Material provided »

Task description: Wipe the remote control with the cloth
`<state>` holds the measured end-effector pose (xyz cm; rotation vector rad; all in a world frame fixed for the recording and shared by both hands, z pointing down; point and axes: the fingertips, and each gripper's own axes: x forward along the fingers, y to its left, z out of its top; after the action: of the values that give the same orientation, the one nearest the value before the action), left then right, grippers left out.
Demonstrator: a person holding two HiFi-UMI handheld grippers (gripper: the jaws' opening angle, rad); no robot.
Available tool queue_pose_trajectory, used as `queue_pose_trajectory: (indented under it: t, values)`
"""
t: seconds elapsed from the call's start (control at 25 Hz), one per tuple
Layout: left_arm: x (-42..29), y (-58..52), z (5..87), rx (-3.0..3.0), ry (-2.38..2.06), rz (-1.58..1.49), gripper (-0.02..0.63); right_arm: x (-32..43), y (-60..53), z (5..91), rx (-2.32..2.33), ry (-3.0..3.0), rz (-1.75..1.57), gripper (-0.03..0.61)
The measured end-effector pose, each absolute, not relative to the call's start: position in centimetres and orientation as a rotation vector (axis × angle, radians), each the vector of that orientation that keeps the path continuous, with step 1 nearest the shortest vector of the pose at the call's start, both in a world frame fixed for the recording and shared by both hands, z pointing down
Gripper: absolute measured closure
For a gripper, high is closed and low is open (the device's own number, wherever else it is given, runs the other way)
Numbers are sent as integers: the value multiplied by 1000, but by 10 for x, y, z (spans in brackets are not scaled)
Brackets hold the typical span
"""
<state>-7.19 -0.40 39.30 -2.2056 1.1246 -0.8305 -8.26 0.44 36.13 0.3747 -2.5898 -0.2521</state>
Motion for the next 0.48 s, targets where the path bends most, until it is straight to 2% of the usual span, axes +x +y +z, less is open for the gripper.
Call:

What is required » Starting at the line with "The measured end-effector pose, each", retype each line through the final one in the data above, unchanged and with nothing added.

Result of the exercise »
The measured end-effector pose, each absolute, not relative to the call's start: position in centimetres and orientation as a rotation vector (axis × angle, radians), each the vector of that orientation that keeps the path continuous, with step 1 nearest the shortest vector of the pose at the call's start, both in a world frame fixed for the recording and shared by both hands, z pointing down
Gripper: absolute measured closure
For a gripper, high is closed and low is open (the device's own number, wherever else it is given, runs the other way)
Numbers are sent as integers: the value multiplied by 1000, but by 10 for x, y, z (spans in brackets are not scaled)
Brackets hold the typical span
"""
<state>-7.19 -0.40 39.30 -2.2056 1.1246 -0.8305 -8.26 0.44 36.13 0.3747 -2.5898 -0.2521</state>
Motion for the next 0.48 s, targets where the path bends most, until it is straight to 2% of the usual span, axes +x +y +z, less is open for the gripper.
Call:

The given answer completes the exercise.